Kabul etmeliyiz ki, bazı konularda toplum olarak biraz tembeliz. Birilerinin bizi dürtmesi gerek; hadi hadi demesi, duygusal konuşması falan lazım… Fakat gaza gelmek öyle bir şey ki, bir anda 3-5 kişinin lafıyla Roma’yı fethetmeye dahi gidebiliriz.

Seyahat etme konusunda da tembeliz; merak etmek bir yerler hakkında araştırma yapmak biraz uzak bize… Hele kitap okuyup öğrenmeyi buraya yazmıyorum bile. Ben de akşam eve gittiğimiz, hafta sonları evde oturup miskinlik yaptığımız – ki çok iyi yaparız bunu – anlarımızı doldurabileceğimiz, içimizi kıpırdatacak, “Yaz da geldi. Hadi ya gaza geldim, hanım topla valizi gidiyoruz. ” dedirtebilecek, seyahate çıkmaya niyetli olmasak da isteğimizi arttıracak, hatta bizi seyahate çıkmaya sürükleyecek filmleri derlemek istedim.

1- Özgürlük Yolu

Sıkıcı hayatlarımızın artık çekilmez hale geldiği dönemlerde ”Başımızı alıp buralardan gideceğim” yakınmalarımız vardır. Into the Wild, bu yakınmaların gerçekleştiğini anlatan muhteşem bir film. Üniversite sonrası her şeyi geride bırakarak yollara düşen bir genç ve onun özgürlük hikayesini anlatan başınızı alıp gitme hissi uyandıracak bir başyapıt.

2- Tibet’te Yedi Yıl

Dağcı Heinrich Harrer ve arkadaşı Peter Aufschnaiter, Himayaların en yüksek tepelerinden birisi olan Nanga Parbat’a tırmanmak üzere yola koyulurlar fakat elverişsiz hava şartlarından dolayı dönmek zorunda kalırlar. Dönüş yolunda İngiliz askerleri tarafından tutuklanırlar.
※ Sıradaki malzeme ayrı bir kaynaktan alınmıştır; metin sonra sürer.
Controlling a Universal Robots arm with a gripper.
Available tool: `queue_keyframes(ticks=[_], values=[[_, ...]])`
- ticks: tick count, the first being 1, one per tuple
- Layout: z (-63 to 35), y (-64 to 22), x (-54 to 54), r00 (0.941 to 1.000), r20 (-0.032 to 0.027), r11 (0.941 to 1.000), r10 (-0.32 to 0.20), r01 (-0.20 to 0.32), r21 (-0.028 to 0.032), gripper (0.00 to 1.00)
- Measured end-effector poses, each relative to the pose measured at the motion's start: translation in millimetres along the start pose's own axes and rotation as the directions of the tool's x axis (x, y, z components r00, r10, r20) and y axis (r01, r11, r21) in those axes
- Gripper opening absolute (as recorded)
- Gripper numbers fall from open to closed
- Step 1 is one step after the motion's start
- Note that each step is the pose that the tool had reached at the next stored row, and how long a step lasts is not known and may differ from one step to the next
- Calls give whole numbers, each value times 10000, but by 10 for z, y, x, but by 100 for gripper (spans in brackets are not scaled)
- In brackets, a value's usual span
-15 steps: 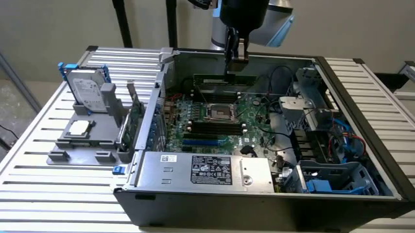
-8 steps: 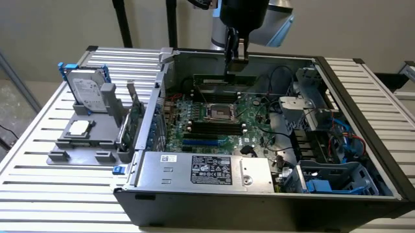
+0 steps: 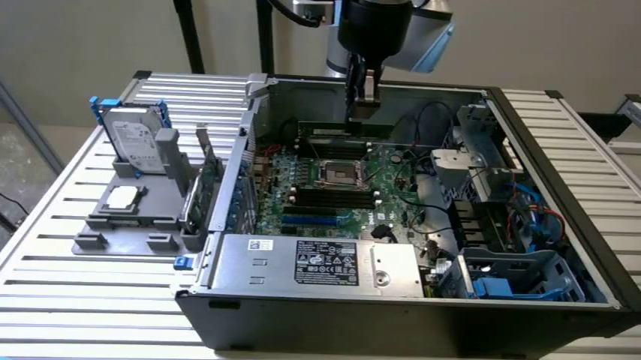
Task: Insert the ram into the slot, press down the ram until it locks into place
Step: 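Insert the ram into the slot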
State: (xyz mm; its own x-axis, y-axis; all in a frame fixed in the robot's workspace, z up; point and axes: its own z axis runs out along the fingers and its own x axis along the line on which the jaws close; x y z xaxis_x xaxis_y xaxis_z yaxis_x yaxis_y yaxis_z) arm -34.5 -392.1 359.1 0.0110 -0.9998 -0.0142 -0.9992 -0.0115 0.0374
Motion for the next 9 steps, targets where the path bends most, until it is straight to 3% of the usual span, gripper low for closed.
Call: queue_keyframes(ticks=[3,9], values=[[54,5,1,10000,-35,10000,27,-27,5,13],[164,10,2,10000,-45,10000,68,-68,6,13]])
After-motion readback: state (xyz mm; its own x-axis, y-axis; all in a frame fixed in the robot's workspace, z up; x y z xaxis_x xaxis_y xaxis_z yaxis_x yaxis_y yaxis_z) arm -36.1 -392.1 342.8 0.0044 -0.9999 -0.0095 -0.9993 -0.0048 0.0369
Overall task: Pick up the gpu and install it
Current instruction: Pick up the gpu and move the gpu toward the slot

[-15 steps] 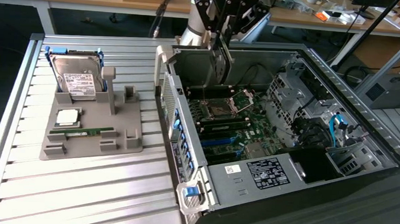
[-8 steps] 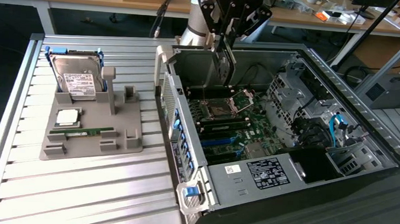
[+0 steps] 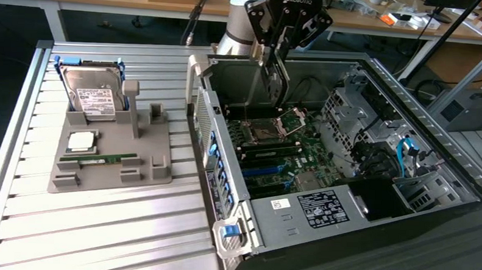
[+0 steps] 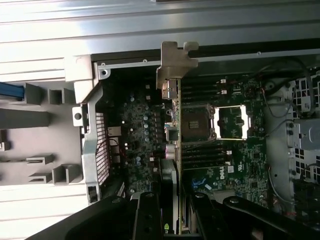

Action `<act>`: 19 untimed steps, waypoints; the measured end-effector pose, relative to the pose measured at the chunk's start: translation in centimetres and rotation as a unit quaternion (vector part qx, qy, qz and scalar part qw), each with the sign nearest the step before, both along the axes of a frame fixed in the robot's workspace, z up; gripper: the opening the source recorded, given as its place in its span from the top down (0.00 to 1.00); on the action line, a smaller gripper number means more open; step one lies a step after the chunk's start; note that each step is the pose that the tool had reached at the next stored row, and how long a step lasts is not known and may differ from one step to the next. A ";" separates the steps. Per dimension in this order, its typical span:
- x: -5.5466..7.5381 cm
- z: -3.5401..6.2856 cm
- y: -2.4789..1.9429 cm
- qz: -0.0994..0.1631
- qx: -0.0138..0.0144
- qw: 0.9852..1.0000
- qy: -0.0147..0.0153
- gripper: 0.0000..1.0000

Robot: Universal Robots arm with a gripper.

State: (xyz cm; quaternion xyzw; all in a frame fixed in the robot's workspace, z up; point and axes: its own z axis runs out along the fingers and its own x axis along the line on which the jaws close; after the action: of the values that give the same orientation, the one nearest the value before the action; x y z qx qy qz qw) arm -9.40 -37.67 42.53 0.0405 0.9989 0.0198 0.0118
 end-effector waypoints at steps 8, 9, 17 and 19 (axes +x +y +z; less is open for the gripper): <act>0.7 -0.38 -0.49 0.000 0.000 1.000 0.000 0.73; 0.8 -0.43 -0.55 0.000 0.000 1.000 0.000 0.73; 1.2 -0.76 -0.83 0.000 0.000 1.000 0.000 0.73; 1.3 -0.85 -0.90 0.000 0.000 1.000 0.000 0.73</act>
State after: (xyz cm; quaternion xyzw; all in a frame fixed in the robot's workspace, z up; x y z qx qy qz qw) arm -8.11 -38.57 41.68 0.0405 0.9989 0.0197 0.0117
Bir şekilde kaçmayı başarırlar ve Tibet’te bulunan Lhasa kutsal şehrine ulaşırlar. Burada geçen uzun yılların anlatıldığı ve bir kez de olsa o muhteşem yerleri görme isteği uyandıran harika film.

3- Yaban

Cherly Strayed, çok sevdiği annesinin ölümünden sonra bu acıyı kaldıramaz ve ruhsal olarak bir çöküntü yaşar. Zamanla uyuşturucu bağımlısı olur ve evliliği artık bitmiştir. Bu ruhsal ve bedensel tükenmişlikten kurtulmak için Amerika’da bulunan en zorlu ve tehlikeli yollardan biri olan Pasific Crest yolunu yürümek için tek başına yola çıkar. Bu hayata geri dönüş yolundaki maceraların anlatıldığı muhteşem bir film.

4-Gün Doğmadan

Bir tren yolculuğunda tanışan iki kişinin Viyana da geçirecekleri bir geceyi anlatan romantik bir film. Film bittikten sonra kendinizi tren biletleri bakarken bulabilirsiniz. 🙂

5-Barcelona Barcelona

Scarlett Johansson, Penelope Cruz ve Javier Bardem’ın izinde Barcelona’yı keşfetmeye var mısınız? Seyahate giderken yolda bulacağınız aşk mı ? Yoksa aşkı yanınıza alarak gideceğiniz bir seyahat mi sizi daha çok heyacanlandırır. İliklerinize kadar Barcelona’yı görme hissi uyandıracak bir film.

6-Çöl Kraliçesi

Arkeolog, tarihçi, gezgin ve kimine göre ajan Gertrude Bell’in hikayesini ele alan ve kesinlikle izlenilmesi gereken bir film. Orta Doğu’da uzun yıllar kalmış ve bölgeyi çöldeki her kum tanesine kadar tanıyan Arap yarımadasının Osmanlı topraklarından ayrılırken şekillenmesinde büyük rol oynayan seyyah bir kadının hikayesi.

7-Paris’te Gece Yarısı

Bir şehrin en güzel yerleri; taştan döşenmiş yolları, balkonlardan sarkmış çiçekleri, küçük dükkanlarındaki samimiyeti ve titreyen lambalarıyla zaman makinası misali sokaklarıdır. İçinizde ah keşke bende yaşasam bu güzel anları dedirten, Paris’e Eyfel Kulesi odaklı gidilmemesini de gösterebilecek tatlı bir Woody Allen filmi.